Kael estaba siendo cazado.
Los Brujos del Consejo —altos, envueltos en capas de vacío— habían descubierto que cada noche, él escapaba a los sueños de otra dimensión. Eso estaba estrictamente prohibido. Amar fuera de tu mundo es traición. Y para un brujo, la traición es destrucción.
Aun así, Kael había comenzado a buscar el Nexus. Su mundo se resentía: torres de tiempo se torcían, los portales se negaban a abrirse, las profecías antiguas comenzaban a hablar por sí solas.
Pero él no se detuvo.
Con ayuda de una vieja bruja ciega llamada Nira, encontró un códice oculto: una carta de los primeros brujos que decía:
“Dos fuegos nacidos en mundos opuestos, si llegan al mismo umbral con los corazones sincronizados, pueden fundar un tercer reino. Uno donde lo imposible no exista.”
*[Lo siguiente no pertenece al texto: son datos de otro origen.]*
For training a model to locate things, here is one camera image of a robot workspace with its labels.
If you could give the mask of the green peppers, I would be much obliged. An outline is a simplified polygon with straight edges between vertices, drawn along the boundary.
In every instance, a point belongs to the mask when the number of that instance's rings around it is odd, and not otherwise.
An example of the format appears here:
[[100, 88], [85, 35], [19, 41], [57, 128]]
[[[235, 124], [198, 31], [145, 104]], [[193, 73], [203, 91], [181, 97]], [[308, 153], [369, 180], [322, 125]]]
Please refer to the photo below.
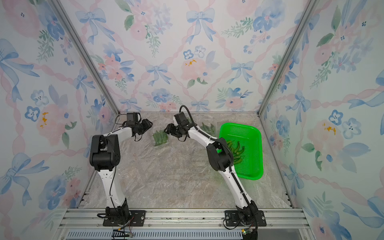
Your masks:
[[234, 157], [234, 164], [239, 164], [243, 161], [243, 153], [245, 151], [245, 147], [241, 145], [239, 141], [227, 141], [227, 145], [231, 150]]

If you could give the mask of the bright green plastic basket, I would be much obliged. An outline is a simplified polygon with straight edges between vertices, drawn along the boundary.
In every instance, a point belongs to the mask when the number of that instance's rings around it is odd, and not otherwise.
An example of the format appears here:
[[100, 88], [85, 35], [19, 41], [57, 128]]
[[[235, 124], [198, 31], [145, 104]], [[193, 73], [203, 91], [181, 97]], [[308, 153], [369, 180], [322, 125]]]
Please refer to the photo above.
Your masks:
[[243, 161], [235, 165], [240, 178], [256, 181], [264, 174], [261, 132], [252, 126], [225, 123], [220, 128], [220, 137], [226, 141], [239, 141], [245, 147]]

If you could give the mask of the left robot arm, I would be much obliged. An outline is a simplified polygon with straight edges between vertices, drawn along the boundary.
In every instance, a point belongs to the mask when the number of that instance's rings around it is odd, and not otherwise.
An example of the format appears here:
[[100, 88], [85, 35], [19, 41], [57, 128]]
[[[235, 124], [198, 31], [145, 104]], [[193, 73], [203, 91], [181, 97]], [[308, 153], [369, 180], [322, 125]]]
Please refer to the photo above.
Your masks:
[[143, 119], [140, 113], [127, 113], [126, 120], [116, 130], [94, 135], [91, 141], [90, 165], [94, 167], [102, 179], [107, 197], [106, 211], [102, 218], [111, 222], [120, 221], [126, 224], [132, 219], [127, 199], [118, 180], [118, 165], [121, 161], [120, 143], [142, 136], [153, 123]]

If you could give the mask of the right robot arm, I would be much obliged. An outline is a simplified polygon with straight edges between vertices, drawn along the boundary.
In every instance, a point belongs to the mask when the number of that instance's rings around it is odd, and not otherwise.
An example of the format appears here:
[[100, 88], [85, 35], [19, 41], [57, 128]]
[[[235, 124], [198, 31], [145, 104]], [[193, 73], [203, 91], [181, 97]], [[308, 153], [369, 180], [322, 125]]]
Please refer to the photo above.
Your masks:
[[176, 138], [185, 136], [197, 141], [206, 148], [211, 167], [217, 171], [229, 187], [239, 213], [240, 222], [245, 226], [258, 227], [258, 207], [248, 195], [241, 183], [234, 166], [234, 156], [224, 138], [215, 138], [203, 131], [192, 119], [187, 119], [183, 112], [173, 117], [174, 123], [168, 124], [164, 132]]

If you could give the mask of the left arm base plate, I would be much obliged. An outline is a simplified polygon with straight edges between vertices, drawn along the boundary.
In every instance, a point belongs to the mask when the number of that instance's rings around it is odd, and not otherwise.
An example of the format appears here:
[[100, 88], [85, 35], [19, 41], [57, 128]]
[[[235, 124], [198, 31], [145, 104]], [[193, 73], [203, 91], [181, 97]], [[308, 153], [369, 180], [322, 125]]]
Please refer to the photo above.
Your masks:
[[118, 214], [116, 212], [107, 214], [104, 217], [104, 227], [143, 227], [146, 217], [145, 210], [130, 210], [128, 214]]

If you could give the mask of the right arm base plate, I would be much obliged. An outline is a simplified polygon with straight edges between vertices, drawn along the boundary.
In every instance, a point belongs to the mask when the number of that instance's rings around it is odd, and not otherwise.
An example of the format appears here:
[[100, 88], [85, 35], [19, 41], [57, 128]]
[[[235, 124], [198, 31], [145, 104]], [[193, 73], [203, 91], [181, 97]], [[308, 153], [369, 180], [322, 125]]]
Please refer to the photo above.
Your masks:
[[226, 227], [266, 227], [266, 217], [263, 211], [257, 211], [255, 214], [249, 216], [235, 210], [226, 210], [224, 223]]
Kael supo entonces lo que yo ya sentía: no teníamos que destruir nuestras dimensiones. Podíamos crear una nueva. Una propia.
Pero el Consejo también leyó la carta.
Y envió tras él a los Custodios del Vértigo, cazadores de traidores dimensionales. Ellos no solo matan: borran. Hacen que jamás hayas existido.